There is no guarantee that a drug that works to slow down, or eventually even cure, Alzheimer's in mice will have the same effect in humans but scientists believe the transgenic rodent is an excellent model. In addition to being a testing ground for drugs, the genetically altered mice may also finally help scientists resolve the debate about the role of plaque in the brain -- whether plaque causes Alzheimer's or is a manifestation of it.
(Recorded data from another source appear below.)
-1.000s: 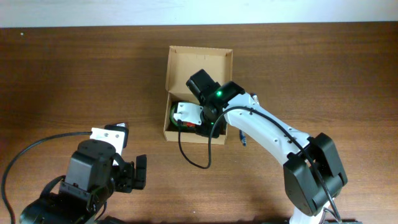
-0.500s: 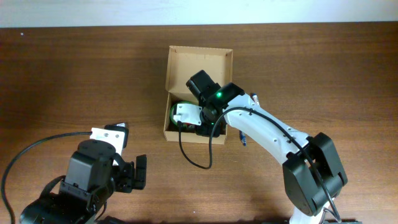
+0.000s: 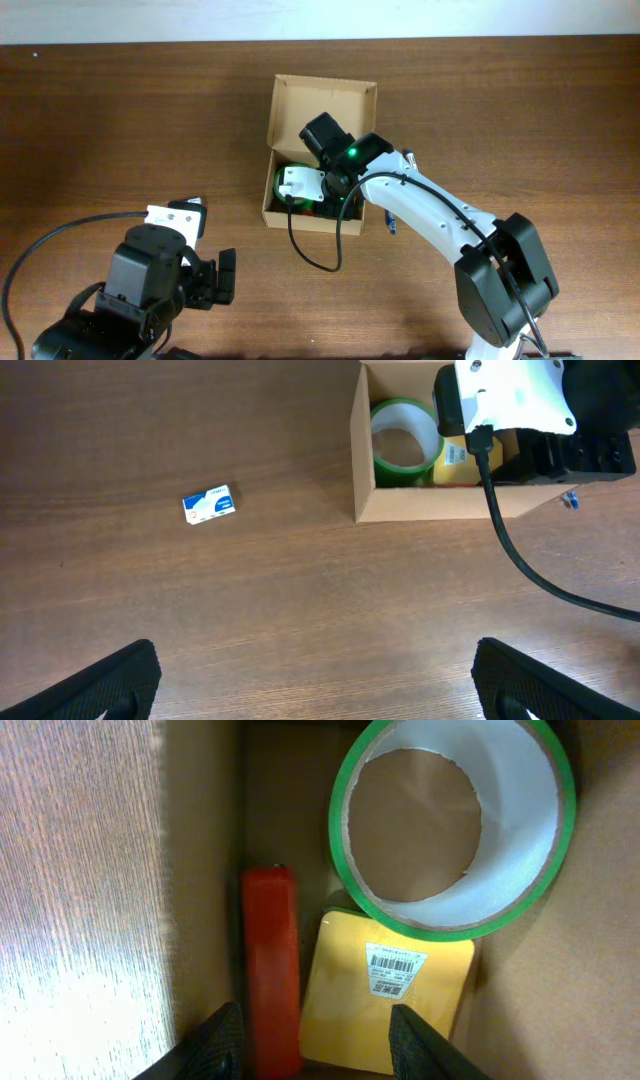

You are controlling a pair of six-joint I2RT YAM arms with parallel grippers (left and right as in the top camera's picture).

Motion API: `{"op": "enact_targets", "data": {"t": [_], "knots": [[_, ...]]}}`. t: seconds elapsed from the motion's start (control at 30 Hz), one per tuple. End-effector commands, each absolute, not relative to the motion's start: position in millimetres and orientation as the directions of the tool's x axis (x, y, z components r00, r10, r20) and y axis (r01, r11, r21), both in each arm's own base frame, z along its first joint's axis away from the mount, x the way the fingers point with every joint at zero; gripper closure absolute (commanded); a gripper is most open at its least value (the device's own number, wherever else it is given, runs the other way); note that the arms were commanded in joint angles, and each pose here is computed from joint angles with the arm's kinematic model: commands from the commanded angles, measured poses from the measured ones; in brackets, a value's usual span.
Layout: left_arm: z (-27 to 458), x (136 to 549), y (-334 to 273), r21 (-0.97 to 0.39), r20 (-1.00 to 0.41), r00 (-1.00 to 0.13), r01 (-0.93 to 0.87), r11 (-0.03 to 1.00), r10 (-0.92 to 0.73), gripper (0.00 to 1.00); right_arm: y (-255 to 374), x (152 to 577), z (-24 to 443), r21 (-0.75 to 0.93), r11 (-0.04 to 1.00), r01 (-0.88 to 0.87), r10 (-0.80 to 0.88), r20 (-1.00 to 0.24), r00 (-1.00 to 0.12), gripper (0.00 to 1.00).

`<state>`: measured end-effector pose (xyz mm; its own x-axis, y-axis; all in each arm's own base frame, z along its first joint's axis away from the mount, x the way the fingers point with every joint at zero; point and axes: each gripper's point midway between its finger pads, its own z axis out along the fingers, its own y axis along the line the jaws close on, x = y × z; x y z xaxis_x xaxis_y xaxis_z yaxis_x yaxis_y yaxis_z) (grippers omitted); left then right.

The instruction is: Pack container

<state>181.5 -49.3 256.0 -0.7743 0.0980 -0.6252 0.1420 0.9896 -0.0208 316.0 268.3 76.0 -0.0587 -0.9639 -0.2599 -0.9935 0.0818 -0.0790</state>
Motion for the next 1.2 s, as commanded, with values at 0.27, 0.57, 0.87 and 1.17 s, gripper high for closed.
{"op": "enact_targets", "data": {"t": [0.27,0.57,0.87,1.17], "knots": [[261.3,182.4,-47.4,-0.017,-0.639,-0.764,0.131,0.991,0.09,0.0,285.2,336.4,119.4,-0.105,0.259,-0.96,-0.91,-0.361,-0.206,0.51],[261.3,182.4,-47.4,-0.017,-0.639,-0.764,0.131,0.991,0.09,0.0,280.4,369.1,237.3,-0.141,0.481,-0.865,-0.764,-0.55,-0.336,0.51],[261.3,182.4,-47.4,-0.017,-0.639,-0.764,0.131,0.991,0.09,0.0,221.8,354.3,263.3,0.005,0.635,-0.772,-0.656,-0.525,-0.542,0.52],[261.3,182.4,-47.4,-0.017,-0.639,-0.764,0.131,0.991,0.09,0.0,154.5,347.6,255.2,0.247,0.709,-0.66,-0.516,-0.457,-0.725,0.67]]}}
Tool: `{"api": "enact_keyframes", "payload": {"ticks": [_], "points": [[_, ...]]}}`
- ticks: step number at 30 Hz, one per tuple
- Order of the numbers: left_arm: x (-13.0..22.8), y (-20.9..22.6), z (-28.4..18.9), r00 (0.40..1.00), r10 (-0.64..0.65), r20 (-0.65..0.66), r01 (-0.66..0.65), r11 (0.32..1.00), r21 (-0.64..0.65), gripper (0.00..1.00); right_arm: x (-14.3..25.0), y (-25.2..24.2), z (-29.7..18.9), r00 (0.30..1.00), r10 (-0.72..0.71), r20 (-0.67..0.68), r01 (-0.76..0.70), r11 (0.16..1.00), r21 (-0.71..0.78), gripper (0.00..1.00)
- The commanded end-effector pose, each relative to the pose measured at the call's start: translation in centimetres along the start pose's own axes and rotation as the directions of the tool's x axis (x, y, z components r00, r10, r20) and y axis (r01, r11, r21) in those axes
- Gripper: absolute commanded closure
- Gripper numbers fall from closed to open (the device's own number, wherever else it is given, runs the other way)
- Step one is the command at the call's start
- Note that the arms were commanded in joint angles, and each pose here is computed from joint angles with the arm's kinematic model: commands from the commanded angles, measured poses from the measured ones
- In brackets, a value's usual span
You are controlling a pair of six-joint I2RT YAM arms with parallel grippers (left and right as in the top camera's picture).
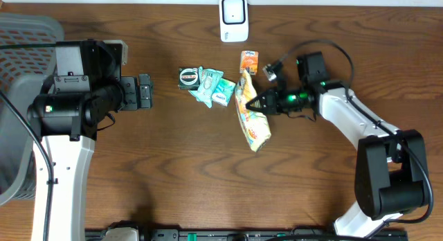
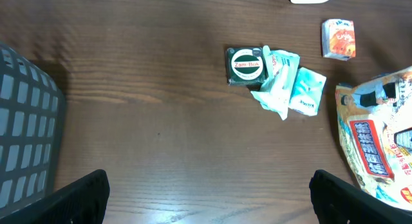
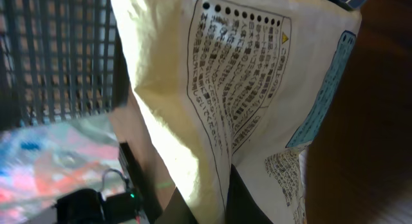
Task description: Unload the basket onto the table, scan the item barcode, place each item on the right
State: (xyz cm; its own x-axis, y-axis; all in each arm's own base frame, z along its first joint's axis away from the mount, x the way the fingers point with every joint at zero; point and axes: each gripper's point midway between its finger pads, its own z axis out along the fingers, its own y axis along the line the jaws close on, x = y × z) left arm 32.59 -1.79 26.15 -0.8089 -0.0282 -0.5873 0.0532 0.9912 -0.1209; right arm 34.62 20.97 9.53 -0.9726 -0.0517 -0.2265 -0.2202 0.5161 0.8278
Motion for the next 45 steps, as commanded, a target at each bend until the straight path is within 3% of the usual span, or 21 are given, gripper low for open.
{"api": "enact_keyframes", "payload": {"ticks": [1,5,7,10,16,21,25,31,40,45], "points": [[-0.2,0.3,-0.1,1.0,0.009,0.002,-0.009,1.0,-0.009,0.02,0.0,-1.7,-1.4,0.993,0.113,0.038,-0.113,0.994,-0.003,0.99],[-0.2,0.3,-0.1,1.0,0.009,0.002,-0.009,1.0,-0.009,0.02,-0.6,-6.7,-3.6,0.977,0.17,0.131,-0.194,0.96,0.201,0.77],[-0.2,0.3,-0.1,1.0,0.009,0.002,-0.009,1.0,-0.009,0.02,-1.0,-7.8,-4.8,0.969,0.185,0.164,-0.22,0.948,0.23,0.63],[-0.2,0.3,-0.1,1.0,0.009,0.002,-0.009,1.0,-0.009,0.02,-1.7,-8.3,-6.5,0.957,0.203,0.205,-0.248,0.943,0.224,0.55],[-0.2,0.3,-0.1,1.0,0.009,0.002,-0.009,1.0,-0.009,0.02,-2.9,-7.7,-9.6,0.951,0.186,0.247,-0.247,0.938,0.242,0.48],[-0.2,0.3,-0.1,1.0,0.009,0.002,-0.009,1.0,-0.009,0.02,-2.9,-8.6,-10.9,0.962,0.141,0.232,-0.227,0.885,0.406,0.45],[-0.2,0.3,-0.1,1.0,0.009,0.002,-0.009,1.0,-0.009,0.02,-1.8,-8.9,-10.0,0.987,0.067,0.147,-0.133,0.853,0.505,0.41],[-0.2,0.3,-0.1,1.0,0.009,0.002,-0.009,1.0,-0.009,0.02,-0.9,-9.3,-8.1,0.999,-0.041,0.02,0.017,0.731,0.682,0.29],[-0.2,0.3,-0.1,1.0,0.009,0.002,-0.009,1.0,-0.009,0.02,0.2,-7.9,-5.3,0.984,-0.137,-0.11,0.172,0.61,0.773,0.28],[-0.2,0.3,-0.1,1.0,0.009,0.002,-0.009,1.0,-0.009,0.02,1.4,-8.3,-4.3,0.979,-0.133,-0.154,0.202,0.574,0.794,0.23]]}}
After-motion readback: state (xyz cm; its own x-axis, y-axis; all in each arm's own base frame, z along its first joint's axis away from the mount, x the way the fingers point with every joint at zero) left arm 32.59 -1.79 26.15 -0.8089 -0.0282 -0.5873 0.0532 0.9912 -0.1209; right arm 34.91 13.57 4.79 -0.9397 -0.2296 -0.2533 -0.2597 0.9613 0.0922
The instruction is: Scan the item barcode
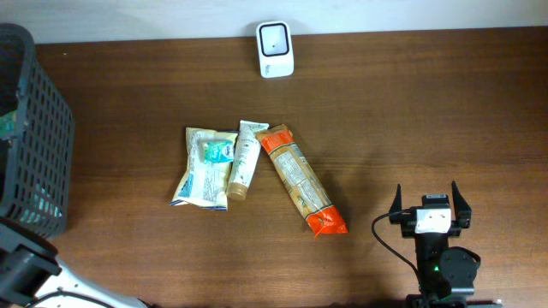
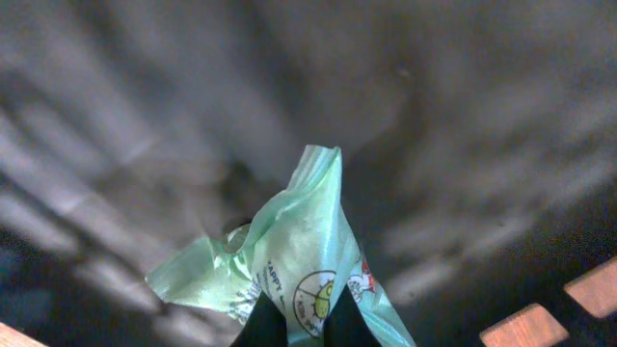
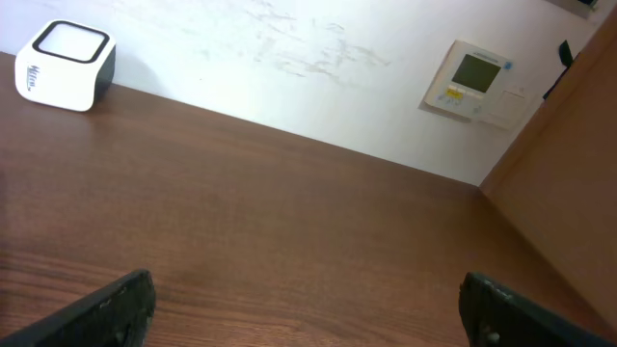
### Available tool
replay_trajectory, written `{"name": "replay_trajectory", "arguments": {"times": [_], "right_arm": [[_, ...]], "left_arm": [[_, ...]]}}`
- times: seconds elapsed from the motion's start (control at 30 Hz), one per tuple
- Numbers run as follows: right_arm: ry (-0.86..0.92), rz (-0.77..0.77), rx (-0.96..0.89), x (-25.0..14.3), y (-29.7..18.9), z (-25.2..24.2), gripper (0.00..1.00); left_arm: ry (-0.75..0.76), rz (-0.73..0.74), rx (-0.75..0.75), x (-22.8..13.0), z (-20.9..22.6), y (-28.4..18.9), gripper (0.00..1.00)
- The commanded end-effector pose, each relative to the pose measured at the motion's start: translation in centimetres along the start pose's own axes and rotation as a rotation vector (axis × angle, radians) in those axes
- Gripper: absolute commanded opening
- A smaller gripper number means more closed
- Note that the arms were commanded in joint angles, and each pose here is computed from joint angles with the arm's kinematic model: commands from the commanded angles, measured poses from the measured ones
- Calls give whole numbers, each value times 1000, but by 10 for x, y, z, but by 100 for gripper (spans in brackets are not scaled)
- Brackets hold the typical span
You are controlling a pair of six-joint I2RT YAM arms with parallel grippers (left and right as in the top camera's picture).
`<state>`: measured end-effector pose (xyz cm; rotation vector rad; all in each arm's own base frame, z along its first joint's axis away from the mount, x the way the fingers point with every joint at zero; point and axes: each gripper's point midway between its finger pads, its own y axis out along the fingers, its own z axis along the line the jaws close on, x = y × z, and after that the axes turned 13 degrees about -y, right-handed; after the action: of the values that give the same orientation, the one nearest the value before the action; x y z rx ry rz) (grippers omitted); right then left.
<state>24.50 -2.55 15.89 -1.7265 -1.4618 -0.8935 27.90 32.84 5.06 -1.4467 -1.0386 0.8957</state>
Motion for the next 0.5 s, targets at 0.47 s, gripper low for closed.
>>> {"name": "replay_trajectory", "arguments": {"times": [0.47], "right_arm": [[-4, 15, -13, -5, 0, -1, 99]], "left_arm": [[670, -507, -443, -148, -182, -327, 0]]}}
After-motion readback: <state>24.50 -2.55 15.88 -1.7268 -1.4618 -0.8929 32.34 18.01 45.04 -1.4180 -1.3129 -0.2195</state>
"We can't kill people to find out what is going on in their brain," said Hsaio, who suspects that something goes awry in the brain before formation of plaque. "The mice we can look at." Her lab worked with a long-lived hybrid mouse, injecting its eggs with a gene from a Swedish family with a history of early onset Alzheimer's. That gene directs production of a protein that forms the plaques.
The mice were tested against a control group in how well they learned to negotiate a water maze. Young mice performed well but as they aged, the transgenic mice showed more and more impairment, confusion and dementia. After death, the transgenic ones also displayed the plaque in the brain. Hsaio wants to now continue studying these patterns, examining the mice at closer intervals to get a better sense of when the plaque forms and the role it plays.